Recorded data:
Content starts

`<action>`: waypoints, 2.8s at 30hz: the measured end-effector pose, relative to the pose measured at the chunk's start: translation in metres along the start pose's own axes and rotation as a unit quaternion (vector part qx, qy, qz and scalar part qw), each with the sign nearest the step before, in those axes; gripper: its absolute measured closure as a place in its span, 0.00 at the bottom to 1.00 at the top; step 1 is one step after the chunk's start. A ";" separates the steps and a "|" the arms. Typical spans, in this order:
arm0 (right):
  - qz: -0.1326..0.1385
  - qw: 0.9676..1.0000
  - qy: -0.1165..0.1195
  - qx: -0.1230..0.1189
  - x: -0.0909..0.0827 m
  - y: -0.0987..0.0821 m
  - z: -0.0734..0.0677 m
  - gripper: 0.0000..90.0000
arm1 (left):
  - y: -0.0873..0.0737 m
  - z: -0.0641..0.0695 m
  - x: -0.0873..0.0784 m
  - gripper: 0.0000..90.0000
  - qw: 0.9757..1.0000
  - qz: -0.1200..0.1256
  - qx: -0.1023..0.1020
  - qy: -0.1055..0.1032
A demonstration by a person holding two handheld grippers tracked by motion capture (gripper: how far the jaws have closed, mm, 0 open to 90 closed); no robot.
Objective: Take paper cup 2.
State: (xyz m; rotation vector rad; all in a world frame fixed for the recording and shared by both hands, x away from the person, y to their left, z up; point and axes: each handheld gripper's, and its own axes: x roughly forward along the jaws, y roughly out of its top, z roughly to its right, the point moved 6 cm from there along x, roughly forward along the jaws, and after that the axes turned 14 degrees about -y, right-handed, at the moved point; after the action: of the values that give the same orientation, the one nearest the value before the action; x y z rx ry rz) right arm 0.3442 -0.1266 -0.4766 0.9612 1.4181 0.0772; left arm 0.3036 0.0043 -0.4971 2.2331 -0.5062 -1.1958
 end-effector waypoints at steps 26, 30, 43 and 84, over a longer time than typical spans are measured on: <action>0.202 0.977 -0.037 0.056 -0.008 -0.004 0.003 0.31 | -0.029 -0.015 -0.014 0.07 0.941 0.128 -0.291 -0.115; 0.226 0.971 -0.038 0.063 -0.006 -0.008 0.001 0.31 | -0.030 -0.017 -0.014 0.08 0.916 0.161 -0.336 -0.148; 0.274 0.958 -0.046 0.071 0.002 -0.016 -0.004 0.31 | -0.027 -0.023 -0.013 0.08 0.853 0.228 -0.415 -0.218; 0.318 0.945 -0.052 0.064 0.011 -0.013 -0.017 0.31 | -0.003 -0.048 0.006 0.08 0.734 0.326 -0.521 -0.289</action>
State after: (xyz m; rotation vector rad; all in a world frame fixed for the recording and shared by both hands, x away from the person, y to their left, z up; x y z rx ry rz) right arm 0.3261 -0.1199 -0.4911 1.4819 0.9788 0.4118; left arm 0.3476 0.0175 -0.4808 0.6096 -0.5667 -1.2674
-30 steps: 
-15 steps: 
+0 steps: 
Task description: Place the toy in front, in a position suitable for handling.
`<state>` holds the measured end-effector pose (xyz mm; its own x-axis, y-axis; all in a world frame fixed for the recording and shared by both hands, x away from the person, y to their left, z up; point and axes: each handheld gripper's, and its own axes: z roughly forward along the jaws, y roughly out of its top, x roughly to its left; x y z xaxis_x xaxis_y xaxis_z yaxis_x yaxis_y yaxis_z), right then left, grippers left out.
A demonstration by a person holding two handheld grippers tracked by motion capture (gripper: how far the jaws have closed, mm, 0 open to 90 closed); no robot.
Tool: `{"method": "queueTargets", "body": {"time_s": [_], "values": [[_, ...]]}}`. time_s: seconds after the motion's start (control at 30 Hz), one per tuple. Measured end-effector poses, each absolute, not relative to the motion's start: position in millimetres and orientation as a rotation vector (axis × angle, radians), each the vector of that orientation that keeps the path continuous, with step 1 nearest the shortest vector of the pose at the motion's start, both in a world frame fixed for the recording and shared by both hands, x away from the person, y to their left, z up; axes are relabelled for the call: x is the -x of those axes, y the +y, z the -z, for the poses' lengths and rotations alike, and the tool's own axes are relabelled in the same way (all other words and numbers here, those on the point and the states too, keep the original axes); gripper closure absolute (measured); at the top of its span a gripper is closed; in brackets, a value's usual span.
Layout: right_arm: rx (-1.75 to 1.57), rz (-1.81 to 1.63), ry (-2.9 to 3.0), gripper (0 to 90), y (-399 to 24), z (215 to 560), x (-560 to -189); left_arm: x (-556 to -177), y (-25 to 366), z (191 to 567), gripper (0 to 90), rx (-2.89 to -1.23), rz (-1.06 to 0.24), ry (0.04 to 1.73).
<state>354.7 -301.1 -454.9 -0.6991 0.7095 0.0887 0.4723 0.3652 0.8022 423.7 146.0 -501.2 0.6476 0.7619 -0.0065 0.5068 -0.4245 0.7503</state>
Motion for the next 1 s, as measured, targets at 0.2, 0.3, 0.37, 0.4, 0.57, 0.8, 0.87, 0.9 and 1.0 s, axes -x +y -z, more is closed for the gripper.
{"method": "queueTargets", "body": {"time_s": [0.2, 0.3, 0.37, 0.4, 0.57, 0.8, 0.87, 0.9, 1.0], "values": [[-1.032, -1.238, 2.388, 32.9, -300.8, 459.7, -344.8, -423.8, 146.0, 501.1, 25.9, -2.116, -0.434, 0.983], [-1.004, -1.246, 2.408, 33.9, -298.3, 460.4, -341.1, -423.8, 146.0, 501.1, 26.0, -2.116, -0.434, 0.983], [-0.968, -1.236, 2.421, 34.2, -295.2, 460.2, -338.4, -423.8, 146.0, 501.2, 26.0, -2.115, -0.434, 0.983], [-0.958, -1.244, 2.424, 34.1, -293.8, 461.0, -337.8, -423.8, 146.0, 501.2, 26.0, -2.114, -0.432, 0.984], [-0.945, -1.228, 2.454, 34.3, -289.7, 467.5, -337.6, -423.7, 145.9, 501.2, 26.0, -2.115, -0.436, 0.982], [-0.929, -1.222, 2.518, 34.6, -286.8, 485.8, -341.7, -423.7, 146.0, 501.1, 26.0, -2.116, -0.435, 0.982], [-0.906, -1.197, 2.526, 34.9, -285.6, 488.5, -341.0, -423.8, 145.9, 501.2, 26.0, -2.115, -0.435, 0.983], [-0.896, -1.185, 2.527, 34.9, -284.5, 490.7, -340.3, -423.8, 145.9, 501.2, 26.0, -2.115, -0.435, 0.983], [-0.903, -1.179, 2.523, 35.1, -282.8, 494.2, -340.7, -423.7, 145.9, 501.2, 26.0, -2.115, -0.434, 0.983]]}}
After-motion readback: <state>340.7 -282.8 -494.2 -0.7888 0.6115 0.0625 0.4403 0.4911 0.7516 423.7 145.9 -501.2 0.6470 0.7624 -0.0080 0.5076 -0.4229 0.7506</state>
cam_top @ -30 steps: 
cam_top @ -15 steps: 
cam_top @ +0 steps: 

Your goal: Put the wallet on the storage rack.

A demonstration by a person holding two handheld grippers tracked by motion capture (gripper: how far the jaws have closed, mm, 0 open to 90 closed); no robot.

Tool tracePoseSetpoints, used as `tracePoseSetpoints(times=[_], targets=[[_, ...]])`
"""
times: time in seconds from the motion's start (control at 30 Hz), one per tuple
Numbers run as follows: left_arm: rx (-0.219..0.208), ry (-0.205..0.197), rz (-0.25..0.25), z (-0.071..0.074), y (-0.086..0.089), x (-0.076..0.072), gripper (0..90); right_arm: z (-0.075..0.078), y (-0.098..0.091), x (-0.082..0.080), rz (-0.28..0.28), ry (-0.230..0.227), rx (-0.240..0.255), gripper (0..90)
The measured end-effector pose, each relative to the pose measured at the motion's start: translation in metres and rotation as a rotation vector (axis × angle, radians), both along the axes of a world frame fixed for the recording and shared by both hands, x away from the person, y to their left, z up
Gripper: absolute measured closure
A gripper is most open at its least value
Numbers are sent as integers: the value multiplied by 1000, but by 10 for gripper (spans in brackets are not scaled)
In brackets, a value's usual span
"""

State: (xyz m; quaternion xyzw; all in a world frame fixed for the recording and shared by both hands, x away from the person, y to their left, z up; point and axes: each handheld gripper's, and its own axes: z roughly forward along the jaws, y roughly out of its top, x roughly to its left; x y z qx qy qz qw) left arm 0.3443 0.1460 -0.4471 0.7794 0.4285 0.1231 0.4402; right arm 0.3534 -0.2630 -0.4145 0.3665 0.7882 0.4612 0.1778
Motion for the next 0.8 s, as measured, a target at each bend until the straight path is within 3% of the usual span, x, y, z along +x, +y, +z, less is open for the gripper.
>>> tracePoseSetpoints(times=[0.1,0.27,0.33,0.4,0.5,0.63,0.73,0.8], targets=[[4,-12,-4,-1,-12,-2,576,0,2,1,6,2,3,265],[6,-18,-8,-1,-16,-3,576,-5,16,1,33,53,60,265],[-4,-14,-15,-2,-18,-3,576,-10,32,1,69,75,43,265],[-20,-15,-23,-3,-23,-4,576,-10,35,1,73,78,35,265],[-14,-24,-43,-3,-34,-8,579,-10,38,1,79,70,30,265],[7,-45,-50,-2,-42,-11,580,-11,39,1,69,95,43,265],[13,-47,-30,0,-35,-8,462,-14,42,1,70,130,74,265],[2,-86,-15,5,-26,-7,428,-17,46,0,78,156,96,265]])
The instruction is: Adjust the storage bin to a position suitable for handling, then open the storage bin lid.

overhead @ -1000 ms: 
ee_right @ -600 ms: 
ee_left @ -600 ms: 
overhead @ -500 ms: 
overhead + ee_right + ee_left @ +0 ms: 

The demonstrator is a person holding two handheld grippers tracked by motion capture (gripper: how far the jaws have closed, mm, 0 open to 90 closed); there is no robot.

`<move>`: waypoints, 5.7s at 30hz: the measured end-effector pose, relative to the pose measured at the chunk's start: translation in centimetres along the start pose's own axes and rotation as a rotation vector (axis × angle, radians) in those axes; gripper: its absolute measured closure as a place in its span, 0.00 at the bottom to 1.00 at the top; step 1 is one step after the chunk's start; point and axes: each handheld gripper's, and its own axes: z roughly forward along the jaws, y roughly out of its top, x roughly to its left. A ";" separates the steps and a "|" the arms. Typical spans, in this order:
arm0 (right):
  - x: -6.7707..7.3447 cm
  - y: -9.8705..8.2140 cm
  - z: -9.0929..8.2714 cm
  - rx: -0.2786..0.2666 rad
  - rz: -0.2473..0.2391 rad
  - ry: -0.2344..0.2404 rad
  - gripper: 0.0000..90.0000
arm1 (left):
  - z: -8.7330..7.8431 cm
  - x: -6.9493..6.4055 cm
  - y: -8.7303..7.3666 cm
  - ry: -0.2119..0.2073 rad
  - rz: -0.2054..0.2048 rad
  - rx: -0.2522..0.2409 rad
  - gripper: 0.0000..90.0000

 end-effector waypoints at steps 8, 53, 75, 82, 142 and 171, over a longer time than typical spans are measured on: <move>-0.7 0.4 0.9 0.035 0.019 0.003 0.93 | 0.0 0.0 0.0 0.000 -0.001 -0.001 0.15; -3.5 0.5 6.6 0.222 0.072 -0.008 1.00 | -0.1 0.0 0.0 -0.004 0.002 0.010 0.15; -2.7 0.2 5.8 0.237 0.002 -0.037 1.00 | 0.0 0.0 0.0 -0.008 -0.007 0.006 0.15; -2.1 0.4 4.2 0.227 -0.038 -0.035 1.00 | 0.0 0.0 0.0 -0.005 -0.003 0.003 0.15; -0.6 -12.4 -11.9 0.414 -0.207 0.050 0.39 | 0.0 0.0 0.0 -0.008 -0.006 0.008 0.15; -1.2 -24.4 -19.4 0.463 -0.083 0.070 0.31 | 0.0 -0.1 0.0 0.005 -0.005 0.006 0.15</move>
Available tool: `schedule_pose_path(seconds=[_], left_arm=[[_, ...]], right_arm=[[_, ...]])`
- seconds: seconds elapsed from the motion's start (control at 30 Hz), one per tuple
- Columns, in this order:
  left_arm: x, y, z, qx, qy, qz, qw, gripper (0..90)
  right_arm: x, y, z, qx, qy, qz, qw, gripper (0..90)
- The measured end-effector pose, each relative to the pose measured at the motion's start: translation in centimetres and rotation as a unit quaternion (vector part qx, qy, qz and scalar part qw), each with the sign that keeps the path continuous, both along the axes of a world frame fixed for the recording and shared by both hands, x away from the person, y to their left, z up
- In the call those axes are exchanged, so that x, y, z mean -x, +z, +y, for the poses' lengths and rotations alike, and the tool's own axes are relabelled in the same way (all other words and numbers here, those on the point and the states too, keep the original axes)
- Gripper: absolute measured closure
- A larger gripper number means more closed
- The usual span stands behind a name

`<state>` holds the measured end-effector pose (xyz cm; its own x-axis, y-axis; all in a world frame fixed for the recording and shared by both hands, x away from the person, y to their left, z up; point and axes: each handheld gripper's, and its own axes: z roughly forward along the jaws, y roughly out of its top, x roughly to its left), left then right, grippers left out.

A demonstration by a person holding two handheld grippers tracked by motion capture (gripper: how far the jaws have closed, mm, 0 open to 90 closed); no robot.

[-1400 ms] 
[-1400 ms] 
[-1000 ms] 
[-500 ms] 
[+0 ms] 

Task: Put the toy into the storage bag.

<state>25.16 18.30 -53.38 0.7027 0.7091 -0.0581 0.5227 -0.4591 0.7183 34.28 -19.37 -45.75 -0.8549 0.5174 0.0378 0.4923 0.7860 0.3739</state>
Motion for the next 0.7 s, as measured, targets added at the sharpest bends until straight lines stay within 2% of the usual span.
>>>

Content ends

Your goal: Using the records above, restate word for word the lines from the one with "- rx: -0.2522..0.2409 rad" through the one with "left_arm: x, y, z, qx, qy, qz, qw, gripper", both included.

Result below:
  - rx: -0.2522..0.2409 rad
  - gripper: 0.0000..90.0000

 end-effector waypoints at steps 8, 53, 75, 82, 142 and 171, over a longer time than typical spans are measured on: <move>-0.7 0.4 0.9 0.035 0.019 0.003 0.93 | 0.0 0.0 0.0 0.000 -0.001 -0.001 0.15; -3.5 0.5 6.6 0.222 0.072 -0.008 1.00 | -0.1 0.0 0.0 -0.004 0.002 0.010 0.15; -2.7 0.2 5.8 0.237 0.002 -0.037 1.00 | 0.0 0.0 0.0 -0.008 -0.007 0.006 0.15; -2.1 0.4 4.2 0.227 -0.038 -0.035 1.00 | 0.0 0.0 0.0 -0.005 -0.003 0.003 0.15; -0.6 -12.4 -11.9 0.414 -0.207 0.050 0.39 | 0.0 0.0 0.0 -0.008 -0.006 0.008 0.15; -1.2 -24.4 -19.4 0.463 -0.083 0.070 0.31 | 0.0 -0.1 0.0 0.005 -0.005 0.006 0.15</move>
Available tool: `schedule_pose_path(seconds=[_], left_arm=[[_, ...]], right_arm=[[_, ...]])`
- seconds: seconds elapsed from the motion's start (control at 30 Hz), one per tuple
- Columns, in this order:
  left_arm: x, y, z, qx, qy, qz, qw, gripper (0..90)

The required output has been supplied.